Reporters on the Job

Sharia but No Sword: When staff writer Scott Baldauf arrived at Afghanistan's Supreme Court for an interview with Chief Justice Fazel Hadi Shinwari, he had a feeling that he had been there before. In fact, he had.

On Sept. 7, 2001, Scott was among a gaggle of reporters squashed into a courtroom that was run at the time by the Taliban government. The Taliban had arrested eight foreign staffers of Shelter Now, a Christian aid group, for proselytizing among Afghan Muslims in Kabul.

"At the time, the accused were agitated, still uncertain what they were charged with, and the Taliban judges were frowning in their white turbans and promising a fair trial," says Scott. "It was a bizarre exercise that began four days before the Al Qaeda attacks in New York and Washington."
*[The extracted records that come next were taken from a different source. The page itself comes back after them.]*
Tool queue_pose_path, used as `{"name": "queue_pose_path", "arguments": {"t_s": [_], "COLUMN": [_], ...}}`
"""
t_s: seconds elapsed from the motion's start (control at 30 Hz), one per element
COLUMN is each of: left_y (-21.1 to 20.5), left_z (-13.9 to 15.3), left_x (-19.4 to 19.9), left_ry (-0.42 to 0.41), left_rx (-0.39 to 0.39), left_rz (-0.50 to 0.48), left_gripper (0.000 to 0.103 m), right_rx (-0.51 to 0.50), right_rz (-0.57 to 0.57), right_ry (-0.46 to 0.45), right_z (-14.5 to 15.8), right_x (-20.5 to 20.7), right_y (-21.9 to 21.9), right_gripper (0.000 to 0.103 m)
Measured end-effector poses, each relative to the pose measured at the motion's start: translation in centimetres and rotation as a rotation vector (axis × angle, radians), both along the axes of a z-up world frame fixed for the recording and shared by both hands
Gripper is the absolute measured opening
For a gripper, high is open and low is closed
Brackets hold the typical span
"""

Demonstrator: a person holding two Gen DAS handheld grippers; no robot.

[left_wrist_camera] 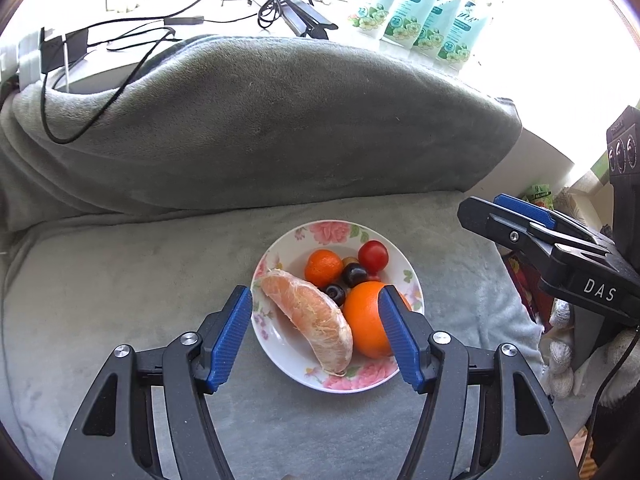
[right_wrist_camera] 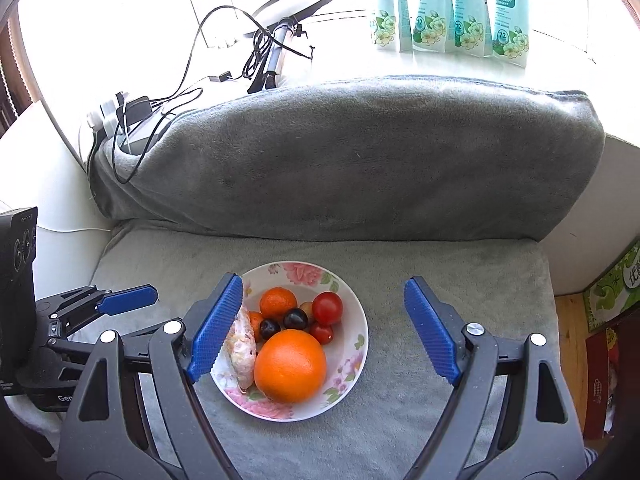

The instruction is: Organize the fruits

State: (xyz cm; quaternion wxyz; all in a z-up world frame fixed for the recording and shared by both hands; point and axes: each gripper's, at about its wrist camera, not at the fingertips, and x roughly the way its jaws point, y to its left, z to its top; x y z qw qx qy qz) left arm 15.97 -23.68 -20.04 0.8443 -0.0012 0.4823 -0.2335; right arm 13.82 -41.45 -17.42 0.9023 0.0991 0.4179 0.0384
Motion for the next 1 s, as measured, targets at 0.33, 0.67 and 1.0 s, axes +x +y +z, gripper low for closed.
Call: {"name": "queue_pose_path", "arguments": {"t_s": [0.33,0.67,1.0], "left_y": [0.7,0.6,0.8], "left_z": [3.4,5.0,6.6], "left_x": [-1.3,-2.8,-3.6], "left_ry": [-0.072,-0.098,-0.122], "left_rx": [0.02,0.049,0.043], "left_rz": [0.01,0.013,0.015], "left_gripper": [0.074,0.08,0.085], "right_rx": [-0.025,-0.035,-0.025], "right_rz": [-0.038,-0.065,-0.075], "right_ry": [-0.046,-0.052,-0.076], "right_z": [2.4,2.9,4.2], "right_x": [-2.5,-4.4,-5.5], "right_y": [0.4,0.4,0.3], "right_gripper": [0.091,0.092,0.092]}}
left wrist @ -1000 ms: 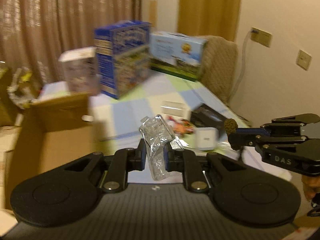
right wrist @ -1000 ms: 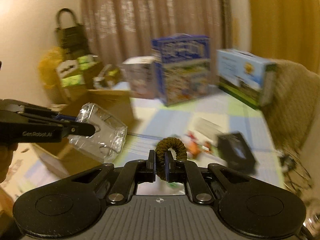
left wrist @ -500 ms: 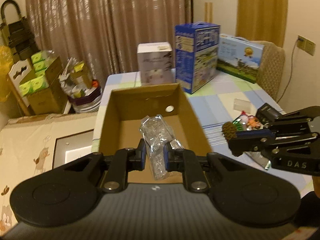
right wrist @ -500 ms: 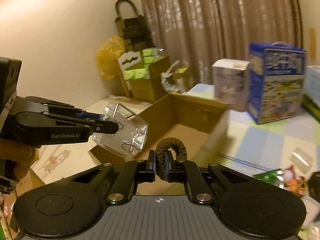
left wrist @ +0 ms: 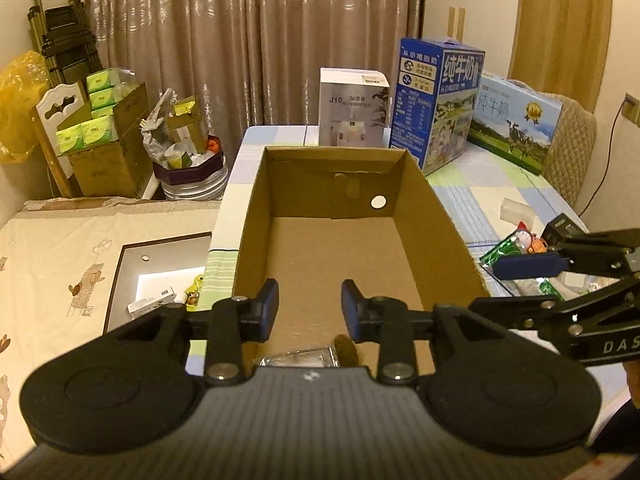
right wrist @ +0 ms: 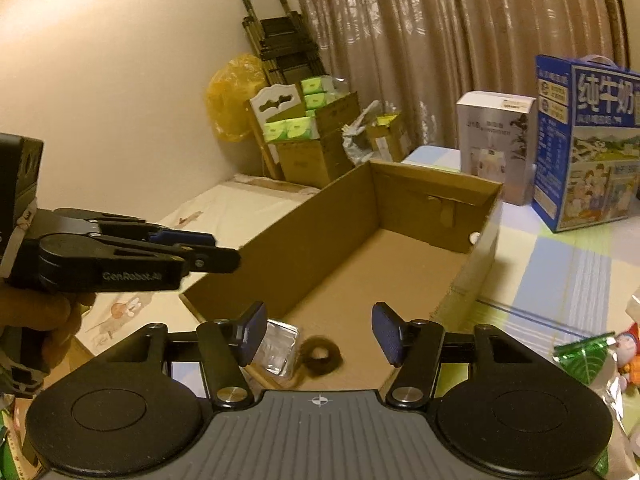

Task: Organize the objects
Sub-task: 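Carry both held items over the cardboard box and open both tools, then move back to the table and grasp the black USB cable with the right tool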

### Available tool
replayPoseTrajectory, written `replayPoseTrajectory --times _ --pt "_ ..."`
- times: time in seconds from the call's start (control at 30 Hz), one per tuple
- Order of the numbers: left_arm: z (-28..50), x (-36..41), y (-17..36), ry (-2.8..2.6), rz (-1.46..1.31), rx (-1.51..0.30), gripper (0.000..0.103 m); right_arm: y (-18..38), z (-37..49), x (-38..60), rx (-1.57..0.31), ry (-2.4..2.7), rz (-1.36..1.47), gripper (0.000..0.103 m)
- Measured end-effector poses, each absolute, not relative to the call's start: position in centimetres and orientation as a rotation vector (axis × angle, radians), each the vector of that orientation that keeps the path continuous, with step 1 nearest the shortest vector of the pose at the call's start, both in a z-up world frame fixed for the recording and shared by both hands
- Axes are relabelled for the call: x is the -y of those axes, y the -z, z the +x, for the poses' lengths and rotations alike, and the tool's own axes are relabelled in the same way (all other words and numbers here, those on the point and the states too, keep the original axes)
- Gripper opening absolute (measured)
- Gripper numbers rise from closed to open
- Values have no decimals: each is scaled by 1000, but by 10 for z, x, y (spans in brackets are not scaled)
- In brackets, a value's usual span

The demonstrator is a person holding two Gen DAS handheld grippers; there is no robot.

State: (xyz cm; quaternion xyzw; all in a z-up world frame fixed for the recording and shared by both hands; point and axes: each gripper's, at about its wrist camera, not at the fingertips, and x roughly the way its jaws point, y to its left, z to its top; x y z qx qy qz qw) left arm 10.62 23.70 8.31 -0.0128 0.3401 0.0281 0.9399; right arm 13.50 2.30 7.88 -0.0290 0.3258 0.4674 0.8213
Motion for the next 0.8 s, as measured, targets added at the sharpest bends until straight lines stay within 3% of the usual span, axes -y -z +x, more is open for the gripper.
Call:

It ended in Ghazni, as Taliban officials fled the Northern Alliance and US-led coalition of forces. The officials had taken the aid workers along as human shields. They were headed south toward Kandahar. But about one-third of the way there, in Ghazni, local residents helped the foreign aid workers to escape from jail.

"What struck me was how little had changed in the Supreme Court offices," Scott says. "There was still a guard standing outside the office. There was still a large leather paddle used for flogging. And while Mr. Shinwari himself was never a member of the Taliban government, his firm belief that sharia should be the supreme law of the land is a belief that would have resonated favorably with the Taliban government."

From what Scott could tell, the only thing missing from the courtroom since that day in 2001 was the long, curved sword, used in capital-punishment cases.